* **What you should do**
From the first line to the last, copy the material exactly.

--- Source data Enclosed Below ---

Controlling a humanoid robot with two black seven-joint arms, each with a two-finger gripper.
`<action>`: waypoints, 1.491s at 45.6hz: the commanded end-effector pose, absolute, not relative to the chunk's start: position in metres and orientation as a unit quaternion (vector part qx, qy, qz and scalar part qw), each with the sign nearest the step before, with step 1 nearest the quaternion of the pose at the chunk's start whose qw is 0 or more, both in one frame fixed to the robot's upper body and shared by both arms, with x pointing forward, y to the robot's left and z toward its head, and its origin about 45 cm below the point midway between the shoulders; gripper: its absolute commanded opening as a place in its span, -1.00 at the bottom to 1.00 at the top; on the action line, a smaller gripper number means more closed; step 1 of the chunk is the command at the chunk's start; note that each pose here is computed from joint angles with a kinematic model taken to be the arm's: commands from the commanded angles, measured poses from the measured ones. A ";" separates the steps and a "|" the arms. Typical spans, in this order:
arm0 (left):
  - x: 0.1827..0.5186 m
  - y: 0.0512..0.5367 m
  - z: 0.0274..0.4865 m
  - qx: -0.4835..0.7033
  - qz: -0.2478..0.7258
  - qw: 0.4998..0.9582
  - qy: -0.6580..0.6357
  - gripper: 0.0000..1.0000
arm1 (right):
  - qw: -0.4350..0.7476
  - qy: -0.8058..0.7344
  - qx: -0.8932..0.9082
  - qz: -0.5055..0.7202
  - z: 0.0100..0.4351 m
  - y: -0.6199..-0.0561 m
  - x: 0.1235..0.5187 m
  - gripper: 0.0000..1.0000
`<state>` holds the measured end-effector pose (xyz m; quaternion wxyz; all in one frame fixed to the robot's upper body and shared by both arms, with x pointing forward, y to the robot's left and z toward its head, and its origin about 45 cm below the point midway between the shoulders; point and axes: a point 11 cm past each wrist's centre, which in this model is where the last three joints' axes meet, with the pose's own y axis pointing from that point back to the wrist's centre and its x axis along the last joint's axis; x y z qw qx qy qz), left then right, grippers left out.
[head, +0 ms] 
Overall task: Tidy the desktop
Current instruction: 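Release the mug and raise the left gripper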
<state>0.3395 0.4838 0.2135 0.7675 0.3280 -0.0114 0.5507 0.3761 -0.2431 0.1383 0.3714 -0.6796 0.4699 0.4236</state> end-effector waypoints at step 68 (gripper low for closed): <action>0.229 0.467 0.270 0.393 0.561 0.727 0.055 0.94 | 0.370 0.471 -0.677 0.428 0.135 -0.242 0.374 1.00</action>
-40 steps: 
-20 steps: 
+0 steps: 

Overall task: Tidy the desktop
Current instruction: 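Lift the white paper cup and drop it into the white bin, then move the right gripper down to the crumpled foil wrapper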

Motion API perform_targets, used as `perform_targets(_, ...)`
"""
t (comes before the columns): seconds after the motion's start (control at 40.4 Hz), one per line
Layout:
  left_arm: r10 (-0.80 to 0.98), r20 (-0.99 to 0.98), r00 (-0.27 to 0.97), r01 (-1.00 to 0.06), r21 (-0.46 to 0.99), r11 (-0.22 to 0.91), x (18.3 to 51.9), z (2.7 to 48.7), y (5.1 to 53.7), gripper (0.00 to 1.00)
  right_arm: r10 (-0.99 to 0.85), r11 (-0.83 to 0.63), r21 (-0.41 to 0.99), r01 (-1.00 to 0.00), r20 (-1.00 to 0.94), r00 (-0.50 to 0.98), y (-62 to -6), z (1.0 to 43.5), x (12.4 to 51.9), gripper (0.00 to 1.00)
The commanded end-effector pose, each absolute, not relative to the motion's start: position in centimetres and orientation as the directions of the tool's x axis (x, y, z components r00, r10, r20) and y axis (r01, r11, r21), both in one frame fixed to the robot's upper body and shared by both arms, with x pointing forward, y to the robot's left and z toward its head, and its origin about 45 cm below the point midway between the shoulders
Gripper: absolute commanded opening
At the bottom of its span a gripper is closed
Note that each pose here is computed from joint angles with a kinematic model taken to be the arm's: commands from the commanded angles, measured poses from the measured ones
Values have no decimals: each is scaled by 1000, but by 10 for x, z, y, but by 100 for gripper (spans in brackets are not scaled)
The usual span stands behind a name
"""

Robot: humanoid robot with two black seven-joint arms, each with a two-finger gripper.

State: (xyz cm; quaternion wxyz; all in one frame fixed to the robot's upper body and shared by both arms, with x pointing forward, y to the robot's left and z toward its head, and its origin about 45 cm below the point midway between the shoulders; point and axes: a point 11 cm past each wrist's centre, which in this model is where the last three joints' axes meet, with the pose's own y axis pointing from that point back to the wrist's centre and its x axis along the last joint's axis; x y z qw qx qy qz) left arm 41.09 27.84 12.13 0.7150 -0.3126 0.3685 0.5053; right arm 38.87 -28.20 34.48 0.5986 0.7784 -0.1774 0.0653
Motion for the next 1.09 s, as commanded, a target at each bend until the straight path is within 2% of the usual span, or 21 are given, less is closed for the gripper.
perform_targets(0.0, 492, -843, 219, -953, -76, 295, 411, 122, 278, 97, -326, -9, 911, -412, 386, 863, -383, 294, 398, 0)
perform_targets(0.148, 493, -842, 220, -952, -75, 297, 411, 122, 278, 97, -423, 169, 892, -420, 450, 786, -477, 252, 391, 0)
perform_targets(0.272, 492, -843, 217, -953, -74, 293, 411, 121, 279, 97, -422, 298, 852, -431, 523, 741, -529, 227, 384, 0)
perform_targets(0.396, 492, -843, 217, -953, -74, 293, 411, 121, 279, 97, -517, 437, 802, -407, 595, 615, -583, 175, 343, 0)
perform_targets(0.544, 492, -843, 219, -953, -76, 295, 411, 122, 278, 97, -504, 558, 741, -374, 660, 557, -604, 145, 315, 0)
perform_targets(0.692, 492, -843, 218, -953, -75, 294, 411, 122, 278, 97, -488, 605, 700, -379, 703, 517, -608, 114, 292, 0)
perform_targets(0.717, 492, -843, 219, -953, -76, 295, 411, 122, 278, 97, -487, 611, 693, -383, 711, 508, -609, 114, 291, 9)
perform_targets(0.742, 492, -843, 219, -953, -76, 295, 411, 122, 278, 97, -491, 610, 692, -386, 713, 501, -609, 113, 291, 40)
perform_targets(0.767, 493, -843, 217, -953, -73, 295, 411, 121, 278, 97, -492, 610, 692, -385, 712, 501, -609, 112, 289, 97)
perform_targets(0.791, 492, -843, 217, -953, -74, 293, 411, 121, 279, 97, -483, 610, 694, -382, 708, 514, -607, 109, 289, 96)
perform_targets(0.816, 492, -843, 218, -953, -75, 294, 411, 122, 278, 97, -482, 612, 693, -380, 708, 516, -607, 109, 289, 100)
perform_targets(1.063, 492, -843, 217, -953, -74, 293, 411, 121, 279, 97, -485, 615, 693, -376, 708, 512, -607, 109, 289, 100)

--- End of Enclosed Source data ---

* **Result of the task**
Controlling a humanoid robot with two black seven-joint arms, each with a two-finger gripper.
`<action>`: waypoints, 1.491s at 45.6hz: the commanded end-effector pose, absolute, not relative to the chunk's start: position in metres and orientation as a unit quaternion (vector part qx, qy, qz and scalar part qw), each with the sign nearest the step before, with step 1 nearest the quaternion of the pose at the chunk's start whose qw is 0 or more, both in one frame fixed to the robot's upper body and shared by both arms, with x pointing forward, y to the robot's left and z toward its head, and its origin about 45 cm below the point midway between the shoulders; gripper: its absolute commanded opening as a place in its span, -1.00 at the bottom to 1.00 at the top; on the action line, a smaller gripper number means more closed; step 1 of the chunk is the command at the chunk's start; note that each pose here is computed from joint angles with a kinematic model taken to be the arm's: commands from the commanded angles, measured poses from the measured ones. A ";" separates the steps and a "|" the arms. Typical spans, in this order:
arm0 (left):
  - x: 0.1827..0.5186 m
  - y: 0.0512..0.5367 m
  - z: 0.0274..0.4865 m
  - qx: -0.4835..0.7033
  - qz: -0.2478..0.7258
  - qw: 0.4998..0.9582
  - qy: -0.6580..0.6357
  - gripper: 0.0000..1.0000
arm1 (right):
  - qw: -0.4350..0.7476
  - qy: -0.8058..0.7344
  - qx: -0.8932..0.9082
  - qz: -0.5055..0.7202
  - z: 0.0100..0.4351 m
  - y: -0.6199..-0.0561 m
  - x: 0.1235..0.5187 m
  - gripper: 0.0000..1.0000
`<state>` holds the measured end-effector pose (xyz m; quaternion wxyz; all in one frame fixed to the robot's upper body and shared by both arms, with x pointing forward, y to the robot's left and z toward its head, and its origin about 45 cm below the point midway between the shoulders; point and axes: a point 11 cm past each wrist's centre, which in this model is where the last three joints' axes meet, with the pose's own y axis pointing from that point back to the wrist's centre and its x axis along the last joint's axis; x y z qw qx qy qz), left then right, grippers left out.
[head, +0 ms] 
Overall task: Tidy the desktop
Current instruction: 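Release the mug and raise the left gripper
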<state>0.3395 0.4838 0.2135 0.7675 0.3280 -0.0114 0.5507 0.3761 -0.2431 0.1383 0.3714 -0.6796 0.4699 0.4236</state> end-effector waypoints at step 68 (gripper low for closed): <action>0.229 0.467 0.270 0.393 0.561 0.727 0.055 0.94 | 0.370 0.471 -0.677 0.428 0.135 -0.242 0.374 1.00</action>
-40 steps: 
-20 steps: 
+0 steps: 

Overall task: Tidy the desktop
Current instruction: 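Lift the white paper cup and drop it into the white bin, then move the right gripper down to the crumpled foil wrapper
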
Motion API perform_targets, used as `perform_targets(_, ...)`
"""
t (comes before the columns): seconds after the motion's start (control at 40.4 Hz), one per line
Layout:
  left_arm: r10 (-0.80 to 0.98), r20 (-0.99 to 0.98), r00 (-0.27 to 0.97), r01 (-1.00 to 0.06), r21 (-0.46 to 0.99), r11 (-0.22 to 0.91), x (18.3 to 51.9), z (2.7 to 48.7), y (5.1 to 53.7), gripper (0.00 to 1.00)
  right_arm: r10 (-0.99 to 0.85), r11 (-0.83 to 0.63), r21 (-0.41 to 0.99), r01 (-1.00 to 0.00), r20 (-1.00 to 0.94), r00 (-0.50 to 0.98), y (-62 to -6), z (1.0 to 43.5), x (12.4 to 51.9), gripper (0.00 to 1.00)
The commanded end-effector pose, each absolute, not relative to the motion's start: position in centimetres and orientation as the directions of the tool's x axis (x, y, z components r00, r10, r20) and y axis (r01, r11, r21), both in one frame fixed to the robot's upper body and shared by both arms, with x pointing forward, y to the robot's left and z toward its head, and its origin about 45 cm below the point midway between the shoulders
Gripper: absolute commanded opening
At the bottom of its span a gripper is closed
Note that each pose here is computed from joint angles with a kinematic model taken to be the arm's: commands from the commanded angles, measured poses from the measured ones
Values have no decimals: each is scaled by 1000, but by 10 for x, z, y, but by 100 for gripper (spans in brackets are not scaled)
The usual span stands behind a name
"""

Robot: humanoid robot with two black seven-joint arms, each with a two-finger gripper.

State: (xyz cm; quaternion wxyz; all in one frame fixed to the robot's upper body and shared by both arms, with x pointing forward, y to the robot's left and z toward its head, and its origin about 45 cm below the point midway between the shoulders; point and axes: a point 11 cm past each wrist's centre, which in this model is where the last three joints' axes meet, with the pose's own y axis pointing from that point back to the wrist's centre and its x axis along the last joint's axis; x y z qw qx qy qz) left arm 41.09 27.84 12.13 0.7150 -0.3126 0.3685 0.5053; right arm 38.87 -28.20 34.48 0.5986 0.7784 -0.1774 0.0653
Motion for the next 1.09 s, as commanded, a target at each bend until the straight path is within 2% of the usual span, or 21 are given, less is closed for the gripper.
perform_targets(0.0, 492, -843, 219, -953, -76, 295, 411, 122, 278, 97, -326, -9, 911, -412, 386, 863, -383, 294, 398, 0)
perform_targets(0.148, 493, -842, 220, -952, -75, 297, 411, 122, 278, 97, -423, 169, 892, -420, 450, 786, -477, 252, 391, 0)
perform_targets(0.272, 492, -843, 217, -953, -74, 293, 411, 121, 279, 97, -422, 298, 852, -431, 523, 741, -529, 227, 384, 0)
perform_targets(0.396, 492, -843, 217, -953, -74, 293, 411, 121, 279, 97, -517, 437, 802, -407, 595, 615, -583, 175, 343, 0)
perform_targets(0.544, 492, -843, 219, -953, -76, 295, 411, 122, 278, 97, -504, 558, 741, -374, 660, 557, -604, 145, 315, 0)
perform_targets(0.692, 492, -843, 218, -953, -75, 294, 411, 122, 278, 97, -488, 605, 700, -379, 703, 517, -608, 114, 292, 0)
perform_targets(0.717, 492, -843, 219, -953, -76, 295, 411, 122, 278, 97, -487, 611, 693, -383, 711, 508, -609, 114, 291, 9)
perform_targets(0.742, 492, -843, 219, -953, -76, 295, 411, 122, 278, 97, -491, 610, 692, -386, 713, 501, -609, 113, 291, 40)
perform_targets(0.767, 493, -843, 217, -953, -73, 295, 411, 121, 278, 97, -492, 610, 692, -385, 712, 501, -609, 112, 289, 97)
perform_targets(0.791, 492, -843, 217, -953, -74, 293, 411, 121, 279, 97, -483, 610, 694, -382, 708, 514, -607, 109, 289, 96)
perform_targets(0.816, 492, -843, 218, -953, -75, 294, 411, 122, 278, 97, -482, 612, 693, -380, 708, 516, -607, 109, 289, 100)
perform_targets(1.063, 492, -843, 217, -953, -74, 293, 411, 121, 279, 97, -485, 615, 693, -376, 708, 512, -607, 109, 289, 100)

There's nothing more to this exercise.